* _Brief_
The output should be the listing below, limited to the lines from the one with "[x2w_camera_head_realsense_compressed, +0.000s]" through the one with "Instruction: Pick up", exact and without pictures.
Source information Block Start
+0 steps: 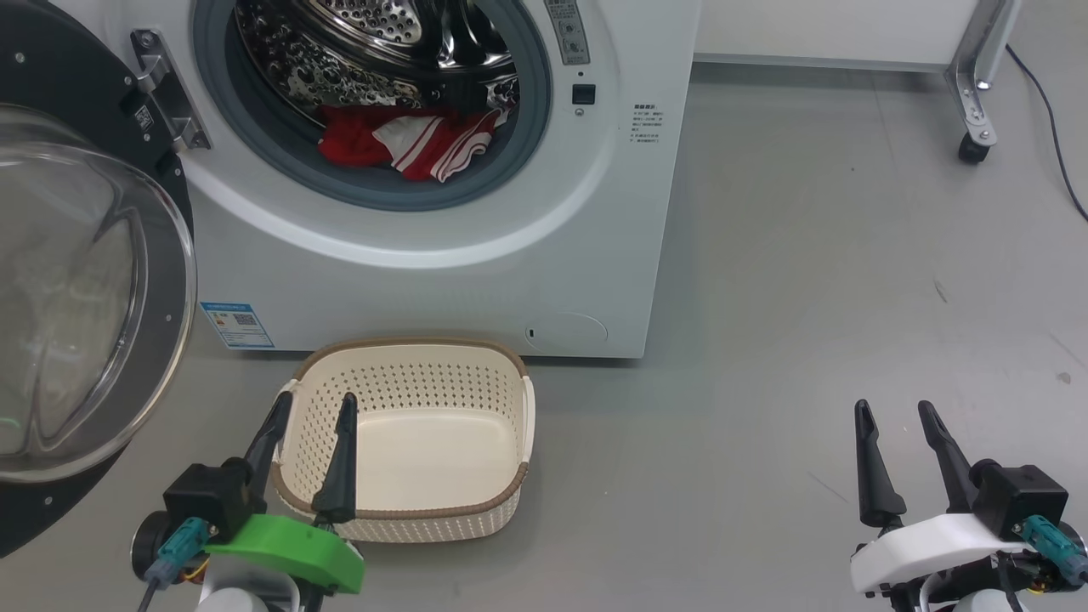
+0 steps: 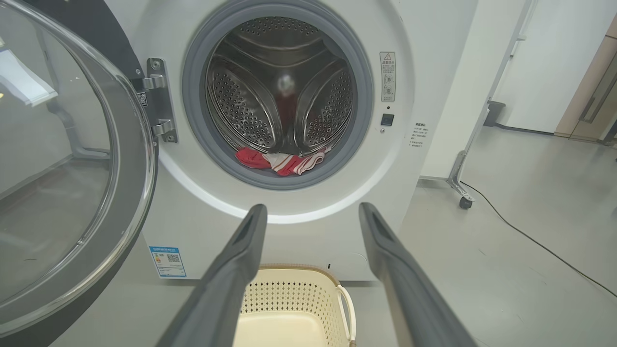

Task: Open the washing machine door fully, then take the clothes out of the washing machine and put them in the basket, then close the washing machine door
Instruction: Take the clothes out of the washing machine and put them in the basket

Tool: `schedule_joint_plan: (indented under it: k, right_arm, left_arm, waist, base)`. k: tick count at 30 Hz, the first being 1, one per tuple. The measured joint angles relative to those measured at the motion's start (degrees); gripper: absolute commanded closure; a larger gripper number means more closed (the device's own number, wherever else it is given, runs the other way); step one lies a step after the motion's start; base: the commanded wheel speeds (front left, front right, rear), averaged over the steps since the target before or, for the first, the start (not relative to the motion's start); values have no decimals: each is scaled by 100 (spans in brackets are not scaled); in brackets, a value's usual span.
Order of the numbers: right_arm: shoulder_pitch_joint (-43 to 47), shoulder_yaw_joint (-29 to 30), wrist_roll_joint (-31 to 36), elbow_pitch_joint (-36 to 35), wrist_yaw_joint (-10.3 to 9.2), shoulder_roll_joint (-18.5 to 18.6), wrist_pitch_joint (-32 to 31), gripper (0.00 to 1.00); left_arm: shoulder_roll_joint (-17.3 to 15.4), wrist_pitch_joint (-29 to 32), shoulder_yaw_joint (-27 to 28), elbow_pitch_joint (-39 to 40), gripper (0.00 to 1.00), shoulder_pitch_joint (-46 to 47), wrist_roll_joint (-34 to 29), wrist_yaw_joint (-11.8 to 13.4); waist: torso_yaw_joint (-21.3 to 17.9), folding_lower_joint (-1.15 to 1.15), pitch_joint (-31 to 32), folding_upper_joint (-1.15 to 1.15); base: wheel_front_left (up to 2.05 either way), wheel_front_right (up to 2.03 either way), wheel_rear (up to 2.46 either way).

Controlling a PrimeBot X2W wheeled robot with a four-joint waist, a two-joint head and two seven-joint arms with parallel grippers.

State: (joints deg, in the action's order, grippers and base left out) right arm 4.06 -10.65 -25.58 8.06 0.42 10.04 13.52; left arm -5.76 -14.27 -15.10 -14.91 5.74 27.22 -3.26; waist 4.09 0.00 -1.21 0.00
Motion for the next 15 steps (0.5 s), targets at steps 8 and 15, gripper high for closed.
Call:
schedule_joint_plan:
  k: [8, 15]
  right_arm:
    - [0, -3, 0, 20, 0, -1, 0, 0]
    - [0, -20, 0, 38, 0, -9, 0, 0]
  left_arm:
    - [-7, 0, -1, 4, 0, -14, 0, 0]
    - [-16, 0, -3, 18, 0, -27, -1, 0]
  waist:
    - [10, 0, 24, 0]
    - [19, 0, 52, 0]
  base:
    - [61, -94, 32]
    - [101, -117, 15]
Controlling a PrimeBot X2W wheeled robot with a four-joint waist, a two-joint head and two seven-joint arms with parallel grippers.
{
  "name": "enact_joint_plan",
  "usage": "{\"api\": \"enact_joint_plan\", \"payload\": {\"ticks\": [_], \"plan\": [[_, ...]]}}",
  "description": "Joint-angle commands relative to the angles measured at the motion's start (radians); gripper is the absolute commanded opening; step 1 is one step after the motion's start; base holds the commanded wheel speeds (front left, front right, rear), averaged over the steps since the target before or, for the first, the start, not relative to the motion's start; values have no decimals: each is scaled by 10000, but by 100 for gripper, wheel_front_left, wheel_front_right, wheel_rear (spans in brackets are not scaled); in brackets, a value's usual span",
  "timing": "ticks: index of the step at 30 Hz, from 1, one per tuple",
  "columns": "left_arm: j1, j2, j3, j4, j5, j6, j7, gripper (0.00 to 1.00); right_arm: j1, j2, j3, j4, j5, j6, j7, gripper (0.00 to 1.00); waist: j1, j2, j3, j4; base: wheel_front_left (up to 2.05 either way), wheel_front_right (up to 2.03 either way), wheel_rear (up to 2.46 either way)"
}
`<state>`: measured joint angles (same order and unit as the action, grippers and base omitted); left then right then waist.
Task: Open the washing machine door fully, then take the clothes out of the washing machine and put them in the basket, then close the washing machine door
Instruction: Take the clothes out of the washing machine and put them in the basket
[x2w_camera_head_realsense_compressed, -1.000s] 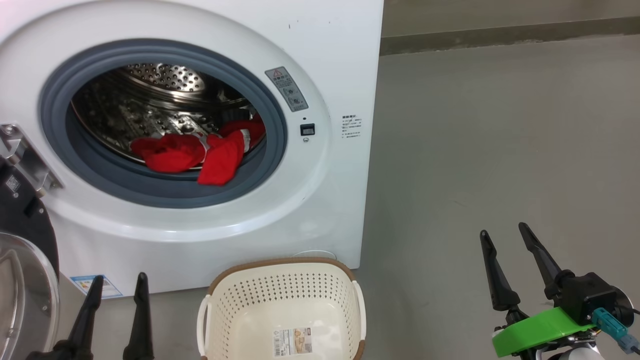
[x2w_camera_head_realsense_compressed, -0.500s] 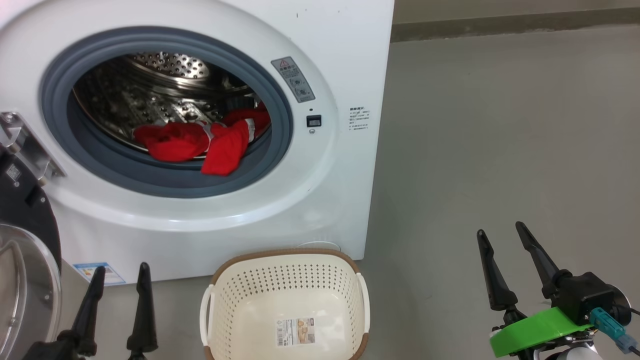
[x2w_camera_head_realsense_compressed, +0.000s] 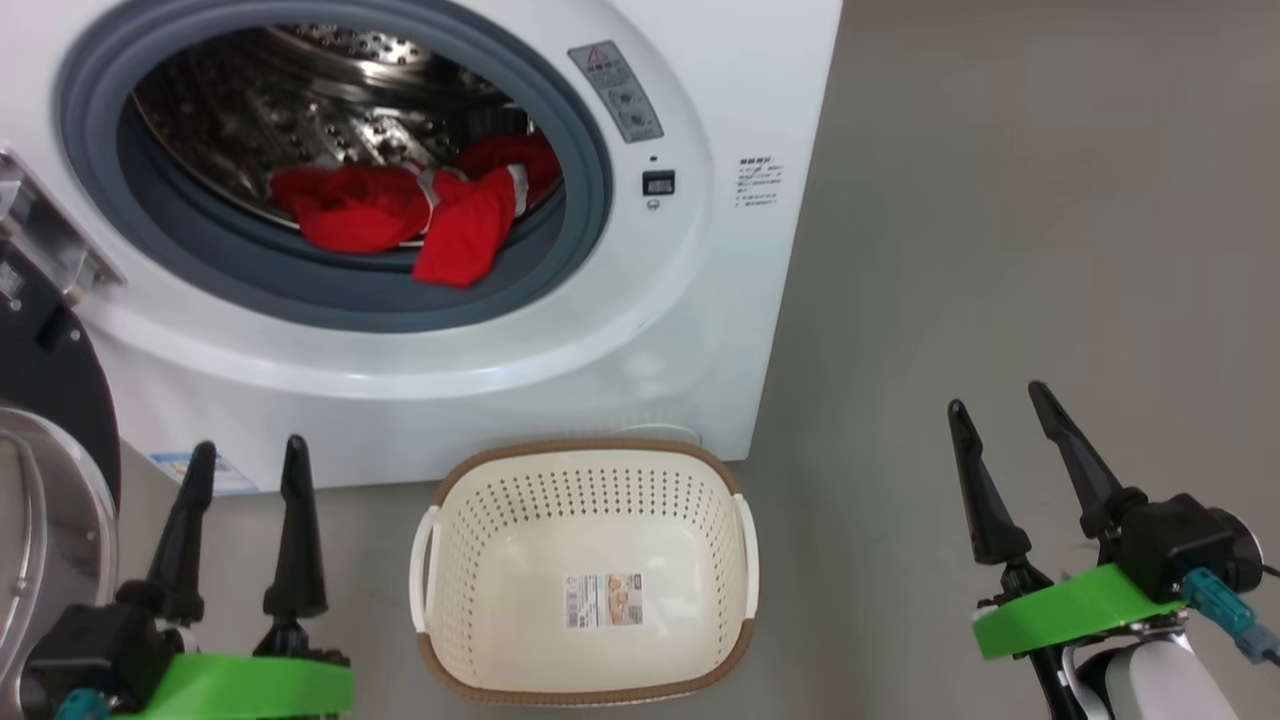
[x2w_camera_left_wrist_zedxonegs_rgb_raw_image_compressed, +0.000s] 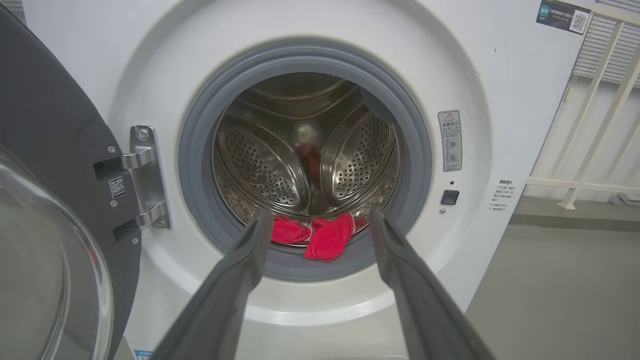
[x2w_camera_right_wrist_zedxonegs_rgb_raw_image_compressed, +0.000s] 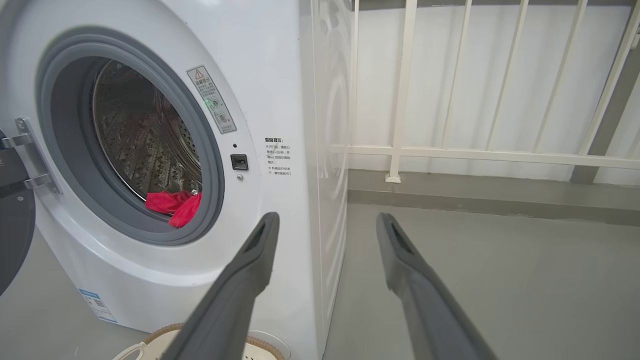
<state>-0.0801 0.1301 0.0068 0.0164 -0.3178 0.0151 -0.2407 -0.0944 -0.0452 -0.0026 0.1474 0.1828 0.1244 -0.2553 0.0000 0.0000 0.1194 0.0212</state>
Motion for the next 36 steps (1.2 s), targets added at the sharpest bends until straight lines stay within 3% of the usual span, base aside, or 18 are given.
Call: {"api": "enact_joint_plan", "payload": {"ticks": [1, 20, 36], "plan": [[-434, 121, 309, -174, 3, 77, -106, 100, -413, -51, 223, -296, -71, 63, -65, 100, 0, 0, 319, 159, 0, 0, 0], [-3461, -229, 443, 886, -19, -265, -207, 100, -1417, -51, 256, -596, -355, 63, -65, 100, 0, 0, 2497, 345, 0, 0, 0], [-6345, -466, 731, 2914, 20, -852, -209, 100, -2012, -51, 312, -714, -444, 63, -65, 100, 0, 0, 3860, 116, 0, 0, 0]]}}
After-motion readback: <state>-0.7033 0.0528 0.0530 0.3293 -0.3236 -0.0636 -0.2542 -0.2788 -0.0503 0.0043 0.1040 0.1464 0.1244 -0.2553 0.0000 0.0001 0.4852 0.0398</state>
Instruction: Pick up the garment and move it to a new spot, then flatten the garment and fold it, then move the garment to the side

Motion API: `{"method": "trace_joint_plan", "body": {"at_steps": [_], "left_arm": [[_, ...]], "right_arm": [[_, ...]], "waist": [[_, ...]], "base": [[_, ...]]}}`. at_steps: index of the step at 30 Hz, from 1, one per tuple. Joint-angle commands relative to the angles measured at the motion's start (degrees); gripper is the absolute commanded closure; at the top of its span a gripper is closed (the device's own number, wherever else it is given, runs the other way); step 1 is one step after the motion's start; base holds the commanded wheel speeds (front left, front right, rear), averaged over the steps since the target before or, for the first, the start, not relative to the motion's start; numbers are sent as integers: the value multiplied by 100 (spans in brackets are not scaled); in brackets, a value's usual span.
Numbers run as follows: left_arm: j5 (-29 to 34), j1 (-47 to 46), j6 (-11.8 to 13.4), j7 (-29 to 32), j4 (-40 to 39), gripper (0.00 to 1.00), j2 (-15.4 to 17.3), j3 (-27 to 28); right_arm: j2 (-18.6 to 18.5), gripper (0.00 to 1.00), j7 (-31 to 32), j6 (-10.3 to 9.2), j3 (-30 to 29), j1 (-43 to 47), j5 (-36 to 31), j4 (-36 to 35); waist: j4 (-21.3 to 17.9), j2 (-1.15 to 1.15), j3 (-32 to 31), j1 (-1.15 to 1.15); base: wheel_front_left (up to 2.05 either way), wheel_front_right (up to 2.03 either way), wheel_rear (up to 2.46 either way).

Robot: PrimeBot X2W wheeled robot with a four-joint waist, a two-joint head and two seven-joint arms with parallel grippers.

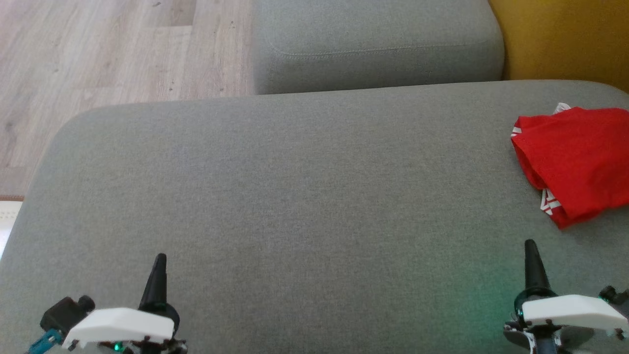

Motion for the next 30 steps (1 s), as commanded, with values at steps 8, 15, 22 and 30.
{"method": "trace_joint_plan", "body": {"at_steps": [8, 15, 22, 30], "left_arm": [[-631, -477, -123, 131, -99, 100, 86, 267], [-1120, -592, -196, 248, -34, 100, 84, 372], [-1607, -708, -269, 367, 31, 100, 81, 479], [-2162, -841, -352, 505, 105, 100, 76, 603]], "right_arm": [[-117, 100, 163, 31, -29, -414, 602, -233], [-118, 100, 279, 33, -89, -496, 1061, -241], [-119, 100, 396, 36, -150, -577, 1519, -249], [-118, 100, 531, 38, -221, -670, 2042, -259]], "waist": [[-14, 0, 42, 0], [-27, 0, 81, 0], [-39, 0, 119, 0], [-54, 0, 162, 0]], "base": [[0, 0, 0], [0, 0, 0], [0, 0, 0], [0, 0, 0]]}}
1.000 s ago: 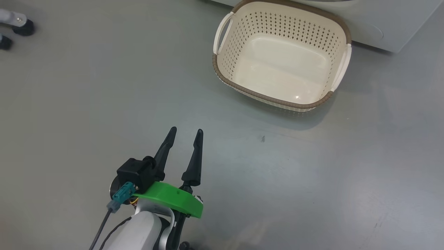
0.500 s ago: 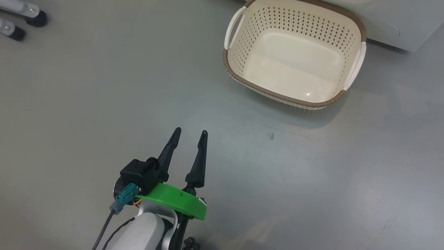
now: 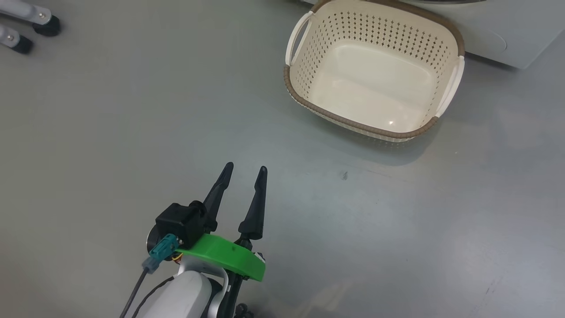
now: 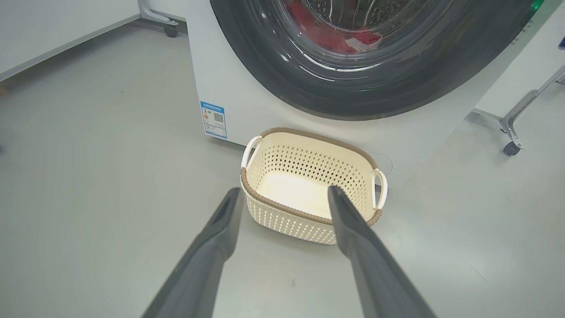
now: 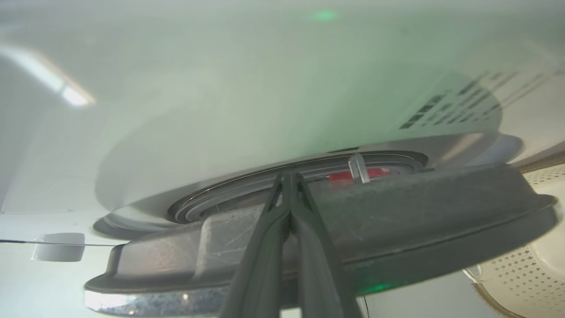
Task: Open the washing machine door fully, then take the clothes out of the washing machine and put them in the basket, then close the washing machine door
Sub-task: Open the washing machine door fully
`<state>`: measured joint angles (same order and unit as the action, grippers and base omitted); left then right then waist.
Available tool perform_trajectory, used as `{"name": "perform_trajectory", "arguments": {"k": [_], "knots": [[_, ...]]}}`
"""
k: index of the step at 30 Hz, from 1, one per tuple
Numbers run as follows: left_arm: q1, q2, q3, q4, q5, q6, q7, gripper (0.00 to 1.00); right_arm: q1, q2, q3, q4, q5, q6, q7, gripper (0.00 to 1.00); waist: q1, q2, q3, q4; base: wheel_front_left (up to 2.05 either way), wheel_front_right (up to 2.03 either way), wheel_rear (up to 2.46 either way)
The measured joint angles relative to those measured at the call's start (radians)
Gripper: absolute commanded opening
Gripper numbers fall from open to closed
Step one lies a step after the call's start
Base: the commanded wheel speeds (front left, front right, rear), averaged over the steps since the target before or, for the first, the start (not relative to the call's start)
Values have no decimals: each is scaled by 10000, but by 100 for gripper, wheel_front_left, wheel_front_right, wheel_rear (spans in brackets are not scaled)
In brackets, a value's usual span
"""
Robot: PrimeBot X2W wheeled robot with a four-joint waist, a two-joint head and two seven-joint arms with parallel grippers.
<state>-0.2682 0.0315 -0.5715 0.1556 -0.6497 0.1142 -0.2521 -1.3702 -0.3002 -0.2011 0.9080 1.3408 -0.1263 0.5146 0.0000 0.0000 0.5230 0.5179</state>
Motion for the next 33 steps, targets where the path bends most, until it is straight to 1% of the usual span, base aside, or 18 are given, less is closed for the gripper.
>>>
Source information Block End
* _Problem solution_
[x2w_camera_head_realsense_compressed, +0.000s] 
[x2w_camera_left_wrist_zedxonegs_rgb_raw_image_compressed, +0.000s] 
[x2w_camera_right_wrist_zedxonegs_rgb_raw_image_compressed, +0.000s] 
<state>-0.0801 0.1301 0.0068 0.0164 -0.3178 0.0151 -0.2407 -0.0944 -0.0452 -0.0026 0.1474 0.1828 0.1244 -0.2553 0.0000 0.0000 0.1194 0.0212</state>
Motion for the next 36 steps (1.2 s), targets added at the sharpest bends until straight lines stay within 3% of the usual span, base aside, or 18 are given.
Call: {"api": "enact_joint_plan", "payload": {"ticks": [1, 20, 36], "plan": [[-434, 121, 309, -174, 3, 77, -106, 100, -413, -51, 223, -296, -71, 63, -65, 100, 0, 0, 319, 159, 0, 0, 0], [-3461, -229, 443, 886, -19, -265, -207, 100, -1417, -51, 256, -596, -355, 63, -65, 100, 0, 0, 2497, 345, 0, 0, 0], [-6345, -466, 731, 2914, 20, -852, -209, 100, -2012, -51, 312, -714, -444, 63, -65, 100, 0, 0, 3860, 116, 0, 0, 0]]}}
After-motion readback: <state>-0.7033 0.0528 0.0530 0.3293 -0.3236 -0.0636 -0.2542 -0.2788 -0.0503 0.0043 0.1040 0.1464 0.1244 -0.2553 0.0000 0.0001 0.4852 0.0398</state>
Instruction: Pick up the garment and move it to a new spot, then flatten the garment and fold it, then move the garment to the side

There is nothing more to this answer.